MAKALE

SOSYAL MEDYA PLATFORMLARINDAN HAKARET

Abone Ol

Son dönemde sosyal medya platformları üzerinden hakaret suçlarında büyük miktarda artış olmuş, Cumhuriyet başsavcılıkları ve mahkemelerin bu suç nedeniyle iş yoğunlukları fazlalaşmıştır. Sadece İstanbul Anadolu Cumhuriyet Başsavcılığına sosyal medya platformlarından hakaret suçuna ilişkin 2022 yılında 46240, 2023 yılında bu tarihe kadar 61840 şikayet başvurusu yapılmıştır, bu suçlara iliskin ortalama günde 200 civarında sorusturma evrakı kaydedilmektedir.

Görüldüğü üzere, Cumhuriyet başsavcılıklarının yıllık iş yükünün neredeyse %20'sini sosyal medya platformlarından hakaret suçları teşkil etmekte, bu suçların soruşturmaları için onlarca Cumhuriyet savcısı ve mahkeme meşgul olmaktadır.

Karşılaştırmalı hukukta hakaret suçunun tamamen suç olmaktan çıkarılması, maddi ve manevi tazminata konu yapılması yaklaşımı olduğu gibi, mülga Ceza Muhakemeleri Usulü Kanununun 344. maddesinde hakaret suçunun şahsi dava yoluyla takibi usulü benimsenmiştir.

Hakaret suçunun tamamen suç olmaktan çıkarılması ya da önceden olduğu gibi şahsi dava yoluyla takibi usulü benimsenmeyecek ise sosyal medya platformlarından hakaret suçuyla ilgili artan iş yükü karşısında yeni bir düzenlemeye ihtiyaç bulunduğu muhakkaktır.

Bu suçlara ilişkin şikayet başvurularının artış nedeni araştırıldığında son zamanlarda sosyal medya kullanımının artması, internet erişiminin gelişmesi gibi nedenler sıralanabilirse de, özellikle hakaret suçunun uzlaşmaya tabi olması nedeniyle sikayetçi vekillerinin bu yolu tercih ettikleri, şüpheli tespit edildiğinde uzlaşma görüşmeleri sonucunda maddi bir bedel talep edilerek bu talep karşılığında uzlaşmaya vardıkları, aksi halde şüpheliler hakkında şikayete devam edilerek kamu davası açılmasının sağlandığı görülmektedir.

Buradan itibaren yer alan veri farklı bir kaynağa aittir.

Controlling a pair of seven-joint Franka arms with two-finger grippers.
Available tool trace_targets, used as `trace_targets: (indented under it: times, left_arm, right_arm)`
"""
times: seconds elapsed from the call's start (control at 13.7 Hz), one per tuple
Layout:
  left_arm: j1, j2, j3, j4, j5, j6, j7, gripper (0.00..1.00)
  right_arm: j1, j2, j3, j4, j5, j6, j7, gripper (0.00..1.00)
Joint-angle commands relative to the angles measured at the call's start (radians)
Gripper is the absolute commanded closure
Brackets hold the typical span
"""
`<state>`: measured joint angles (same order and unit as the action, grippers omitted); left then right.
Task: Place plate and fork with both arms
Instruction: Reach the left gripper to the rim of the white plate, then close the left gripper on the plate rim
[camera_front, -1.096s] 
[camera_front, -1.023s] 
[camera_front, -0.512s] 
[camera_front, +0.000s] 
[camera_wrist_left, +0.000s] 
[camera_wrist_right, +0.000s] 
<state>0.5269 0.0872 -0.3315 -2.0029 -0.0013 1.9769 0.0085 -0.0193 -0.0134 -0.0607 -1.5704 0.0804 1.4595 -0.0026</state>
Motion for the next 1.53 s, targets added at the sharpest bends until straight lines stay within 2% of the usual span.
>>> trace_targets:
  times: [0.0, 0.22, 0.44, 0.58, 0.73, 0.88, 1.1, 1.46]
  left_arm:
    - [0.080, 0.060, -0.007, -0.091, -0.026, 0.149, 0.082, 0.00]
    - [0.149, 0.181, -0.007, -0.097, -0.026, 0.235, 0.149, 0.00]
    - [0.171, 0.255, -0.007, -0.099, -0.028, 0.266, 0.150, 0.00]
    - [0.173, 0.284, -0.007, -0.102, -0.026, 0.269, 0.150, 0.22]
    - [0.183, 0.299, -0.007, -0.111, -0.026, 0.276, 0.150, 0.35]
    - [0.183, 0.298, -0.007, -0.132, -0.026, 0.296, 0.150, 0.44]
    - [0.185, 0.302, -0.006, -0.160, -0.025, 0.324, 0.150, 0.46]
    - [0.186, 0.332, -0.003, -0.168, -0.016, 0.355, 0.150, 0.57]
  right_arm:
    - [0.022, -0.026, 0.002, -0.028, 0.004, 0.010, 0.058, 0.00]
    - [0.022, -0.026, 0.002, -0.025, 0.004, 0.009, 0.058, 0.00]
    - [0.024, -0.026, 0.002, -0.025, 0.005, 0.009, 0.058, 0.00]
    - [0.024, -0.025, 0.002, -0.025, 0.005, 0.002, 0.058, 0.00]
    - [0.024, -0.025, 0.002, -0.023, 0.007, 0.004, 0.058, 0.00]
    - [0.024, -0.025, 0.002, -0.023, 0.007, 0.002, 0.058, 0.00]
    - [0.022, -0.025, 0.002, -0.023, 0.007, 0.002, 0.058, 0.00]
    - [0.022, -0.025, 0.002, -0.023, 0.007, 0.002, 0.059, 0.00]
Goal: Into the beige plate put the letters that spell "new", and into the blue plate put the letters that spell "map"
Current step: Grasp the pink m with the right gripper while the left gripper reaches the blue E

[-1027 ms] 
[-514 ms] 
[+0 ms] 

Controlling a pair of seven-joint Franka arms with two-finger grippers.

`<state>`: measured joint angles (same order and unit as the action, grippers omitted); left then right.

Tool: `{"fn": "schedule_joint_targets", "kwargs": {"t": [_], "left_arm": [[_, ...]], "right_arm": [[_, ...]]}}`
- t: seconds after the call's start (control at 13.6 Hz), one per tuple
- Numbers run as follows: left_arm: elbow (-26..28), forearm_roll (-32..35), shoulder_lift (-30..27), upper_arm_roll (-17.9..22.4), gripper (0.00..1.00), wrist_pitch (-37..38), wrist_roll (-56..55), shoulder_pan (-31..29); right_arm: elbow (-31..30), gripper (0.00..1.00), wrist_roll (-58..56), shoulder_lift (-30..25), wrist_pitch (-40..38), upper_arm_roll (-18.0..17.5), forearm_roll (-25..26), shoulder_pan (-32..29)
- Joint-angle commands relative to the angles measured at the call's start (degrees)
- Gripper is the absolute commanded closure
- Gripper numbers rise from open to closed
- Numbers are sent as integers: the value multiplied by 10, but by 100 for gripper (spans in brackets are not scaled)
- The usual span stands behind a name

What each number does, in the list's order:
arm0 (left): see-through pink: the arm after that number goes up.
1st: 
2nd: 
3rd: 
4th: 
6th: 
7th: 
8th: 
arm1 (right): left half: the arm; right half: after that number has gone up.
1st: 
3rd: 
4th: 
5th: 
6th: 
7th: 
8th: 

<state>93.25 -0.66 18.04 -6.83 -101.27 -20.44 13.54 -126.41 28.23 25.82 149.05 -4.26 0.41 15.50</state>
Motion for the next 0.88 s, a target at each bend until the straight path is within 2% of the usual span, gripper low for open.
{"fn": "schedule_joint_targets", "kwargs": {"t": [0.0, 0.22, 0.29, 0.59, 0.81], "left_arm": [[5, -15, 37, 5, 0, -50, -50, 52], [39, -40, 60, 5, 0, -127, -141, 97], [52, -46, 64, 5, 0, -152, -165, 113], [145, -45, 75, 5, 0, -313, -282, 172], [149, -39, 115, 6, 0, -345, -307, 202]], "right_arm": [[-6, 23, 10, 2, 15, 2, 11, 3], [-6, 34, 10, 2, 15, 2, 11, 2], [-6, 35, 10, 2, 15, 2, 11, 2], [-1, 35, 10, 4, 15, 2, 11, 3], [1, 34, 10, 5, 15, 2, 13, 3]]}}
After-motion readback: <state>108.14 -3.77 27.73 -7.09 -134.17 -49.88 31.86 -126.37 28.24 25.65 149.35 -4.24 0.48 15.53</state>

Kimi zaman şikayetçilerin ifadelerine başvurulduğunda vekilleri tarafından bu hususta yapılan şikayetten haberdar dahi olmadıkları, kimi zaman şikayetçi vekilleri tarafından bir Cumhuriyet başsavcılığından sonuç alınamadığında bir başka Cumhuriyet başsavcılığına mükerrer başvuruda bulunulduğu bilinmektedir.

Uzlaşma görüşmelerinin kamuya maliyeti, şüphelilerin yüksek maddi talepler karsısında zor durumda bırakılmaları, ödeme güçlüğü içinde olanların kamu davasına muhatap olmaları gözetildiğinde sosyal medya platformları üzerinden hakaret suçunun uzlaşma kapsamından çıkarılması gerektiği değerlendirilmektedir.

Sosyal medya platformları üzerinden yapılan hakaretlerin cezasız kalmaması için ise kanaatimizce, bir başka alternatif çözüm yöntemi olan ön ödeme kurumuna başvurulabileceği, böylelikle ön ödeme kurumunun da işlevselliğinin artırabileceği, uzlaşma görüşmeleri için harcanan emek, zaman ve kamu üzerinde kalan harcamalardan büyük ölçüde tasarruf edilebilecegi, şikayetçilerin maddi talepleri karşısında ekonomik nedenlerle uzlaşmayı kabul edemeyecek durumda olanlarla, uzlaşmayı kabul edenler arasındaki adaletsizliğin giderilebileceği düşünülmektedir.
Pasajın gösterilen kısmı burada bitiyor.